Activity: Search the entries for the word "valued". Copy every line that holds it.

Records:
■ ■ ■

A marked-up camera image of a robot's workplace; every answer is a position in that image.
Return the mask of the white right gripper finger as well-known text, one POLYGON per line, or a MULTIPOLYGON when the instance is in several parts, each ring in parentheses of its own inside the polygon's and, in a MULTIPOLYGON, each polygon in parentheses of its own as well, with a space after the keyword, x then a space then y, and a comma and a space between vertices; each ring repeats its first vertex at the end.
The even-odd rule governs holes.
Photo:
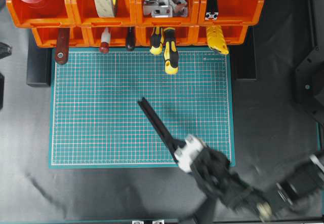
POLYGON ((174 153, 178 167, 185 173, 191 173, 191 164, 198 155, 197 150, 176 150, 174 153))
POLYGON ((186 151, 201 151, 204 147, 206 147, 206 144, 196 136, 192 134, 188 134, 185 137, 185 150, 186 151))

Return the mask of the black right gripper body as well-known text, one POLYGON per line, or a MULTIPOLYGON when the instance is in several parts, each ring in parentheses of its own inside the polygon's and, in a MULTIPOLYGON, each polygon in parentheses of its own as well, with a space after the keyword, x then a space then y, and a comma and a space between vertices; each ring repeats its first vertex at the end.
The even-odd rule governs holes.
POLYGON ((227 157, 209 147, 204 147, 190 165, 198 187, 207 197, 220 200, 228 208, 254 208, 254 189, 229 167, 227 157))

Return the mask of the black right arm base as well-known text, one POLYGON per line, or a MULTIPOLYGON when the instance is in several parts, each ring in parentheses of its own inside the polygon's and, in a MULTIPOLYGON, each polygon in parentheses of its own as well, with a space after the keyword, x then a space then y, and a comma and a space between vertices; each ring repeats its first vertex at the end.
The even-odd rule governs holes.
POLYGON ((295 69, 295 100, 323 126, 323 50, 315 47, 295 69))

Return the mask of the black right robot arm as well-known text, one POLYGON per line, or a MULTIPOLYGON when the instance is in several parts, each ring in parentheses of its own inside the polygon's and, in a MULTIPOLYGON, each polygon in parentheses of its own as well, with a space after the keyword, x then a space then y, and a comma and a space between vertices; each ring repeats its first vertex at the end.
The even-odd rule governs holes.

■ ■ ■

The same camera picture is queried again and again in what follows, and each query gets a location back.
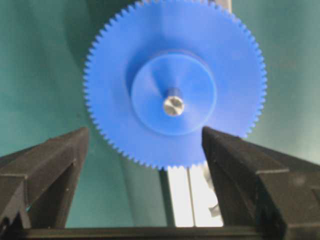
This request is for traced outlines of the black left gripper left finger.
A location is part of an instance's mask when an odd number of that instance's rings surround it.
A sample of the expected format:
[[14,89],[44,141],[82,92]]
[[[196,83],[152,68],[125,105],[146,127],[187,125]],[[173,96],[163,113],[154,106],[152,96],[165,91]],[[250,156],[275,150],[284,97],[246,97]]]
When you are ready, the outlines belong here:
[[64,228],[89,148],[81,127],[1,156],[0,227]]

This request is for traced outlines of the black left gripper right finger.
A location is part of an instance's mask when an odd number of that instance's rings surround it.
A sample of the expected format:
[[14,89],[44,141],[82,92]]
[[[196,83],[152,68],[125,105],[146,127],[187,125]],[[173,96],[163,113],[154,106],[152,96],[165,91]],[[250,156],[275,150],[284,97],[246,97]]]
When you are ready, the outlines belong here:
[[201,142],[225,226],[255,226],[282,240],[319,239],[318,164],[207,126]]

■ ■ ■

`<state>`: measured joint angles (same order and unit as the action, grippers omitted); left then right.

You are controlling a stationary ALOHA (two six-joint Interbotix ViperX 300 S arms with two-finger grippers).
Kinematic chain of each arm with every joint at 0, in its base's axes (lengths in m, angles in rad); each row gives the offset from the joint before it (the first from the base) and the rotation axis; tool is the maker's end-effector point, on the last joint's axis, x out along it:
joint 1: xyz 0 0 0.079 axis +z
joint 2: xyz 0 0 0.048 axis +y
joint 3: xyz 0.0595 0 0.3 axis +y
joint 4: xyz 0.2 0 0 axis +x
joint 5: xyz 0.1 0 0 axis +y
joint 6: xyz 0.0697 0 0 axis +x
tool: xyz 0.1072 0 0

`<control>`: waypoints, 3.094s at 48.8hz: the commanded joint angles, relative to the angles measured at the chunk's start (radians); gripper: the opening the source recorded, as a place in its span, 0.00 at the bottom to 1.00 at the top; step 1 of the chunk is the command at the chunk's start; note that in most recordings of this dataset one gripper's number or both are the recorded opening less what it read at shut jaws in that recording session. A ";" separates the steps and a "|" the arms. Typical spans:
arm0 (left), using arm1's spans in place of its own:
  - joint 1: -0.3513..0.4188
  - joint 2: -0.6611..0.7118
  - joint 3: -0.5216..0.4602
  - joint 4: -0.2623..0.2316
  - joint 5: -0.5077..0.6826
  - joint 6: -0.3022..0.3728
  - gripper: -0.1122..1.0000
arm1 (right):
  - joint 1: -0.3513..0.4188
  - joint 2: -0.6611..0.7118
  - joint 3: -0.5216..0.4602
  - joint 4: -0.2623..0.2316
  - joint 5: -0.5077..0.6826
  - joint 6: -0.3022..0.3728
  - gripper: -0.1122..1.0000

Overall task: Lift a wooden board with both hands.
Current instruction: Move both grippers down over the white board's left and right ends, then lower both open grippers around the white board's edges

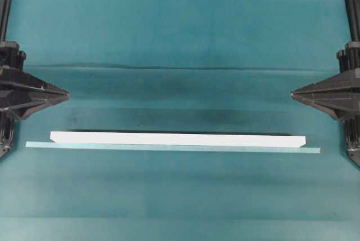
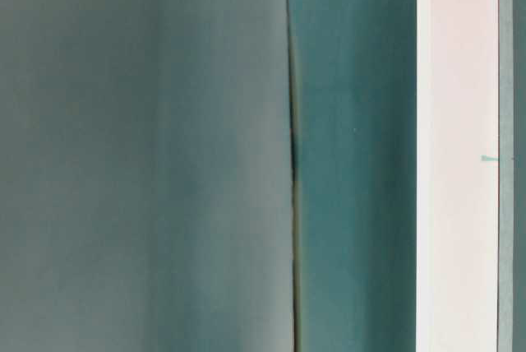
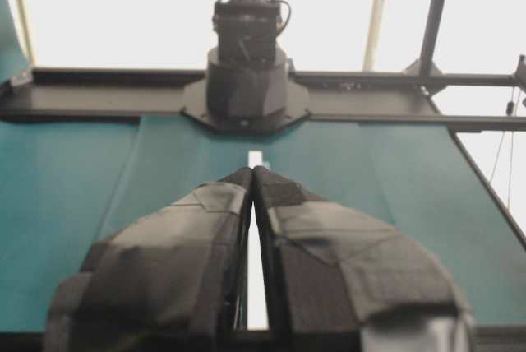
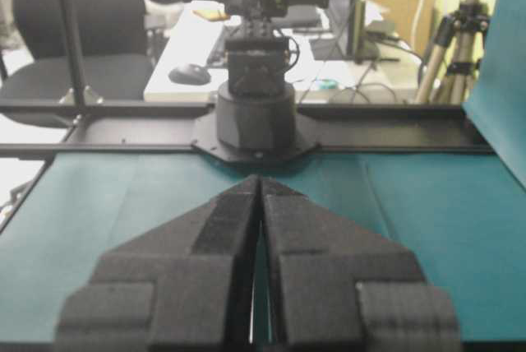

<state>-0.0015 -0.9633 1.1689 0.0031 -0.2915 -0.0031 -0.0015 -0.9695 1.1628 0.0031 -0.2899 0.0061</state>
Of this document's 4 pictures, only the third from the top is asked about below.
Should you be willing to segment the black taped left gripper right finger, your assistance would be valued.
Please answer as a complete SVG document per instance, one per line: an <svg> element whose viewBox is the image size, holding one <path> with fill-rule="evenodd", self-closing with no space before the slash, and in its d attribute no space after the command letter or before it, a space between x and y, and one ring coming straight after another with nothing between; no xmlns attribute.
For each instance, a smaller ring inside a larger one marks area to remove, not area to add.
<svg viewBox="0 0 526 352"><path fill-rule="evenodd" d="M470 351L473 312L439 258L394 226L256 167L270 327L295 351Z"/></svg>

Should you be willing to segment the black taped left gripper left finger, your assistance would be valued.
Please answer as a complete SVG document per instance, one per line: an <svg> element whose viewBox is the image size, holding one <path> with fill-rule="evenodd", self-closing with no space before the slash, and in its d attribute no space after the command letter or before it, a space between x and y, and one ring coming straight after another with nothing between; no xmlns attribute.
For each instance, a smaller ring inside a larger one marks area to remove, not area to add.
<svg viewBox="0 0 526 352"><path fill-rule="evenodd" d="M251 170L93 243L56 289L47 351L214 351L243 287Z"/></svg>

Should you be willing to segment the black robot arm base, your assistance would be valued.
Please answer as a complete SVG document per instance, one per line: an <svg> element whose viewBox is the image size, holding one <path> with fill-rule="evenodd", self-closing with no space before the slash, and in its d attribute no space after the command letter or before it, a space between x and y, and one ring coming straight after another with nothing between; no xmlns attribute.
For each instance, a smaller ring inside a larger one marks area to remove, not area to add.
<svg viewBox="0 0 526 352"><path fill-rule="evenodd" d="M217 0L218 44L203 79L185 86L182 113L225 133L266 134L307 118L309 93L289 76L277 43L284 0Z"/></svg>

■ ■ ■

Answer for the task:
Should you be willing to segment the black taped left gripper right finger, your assistance would be valued.
Should you be willing to segment the black taped left gripper left finger, your assistance would be valued.
Should you be willing to segment the black robot arm base, your assistance would be valued.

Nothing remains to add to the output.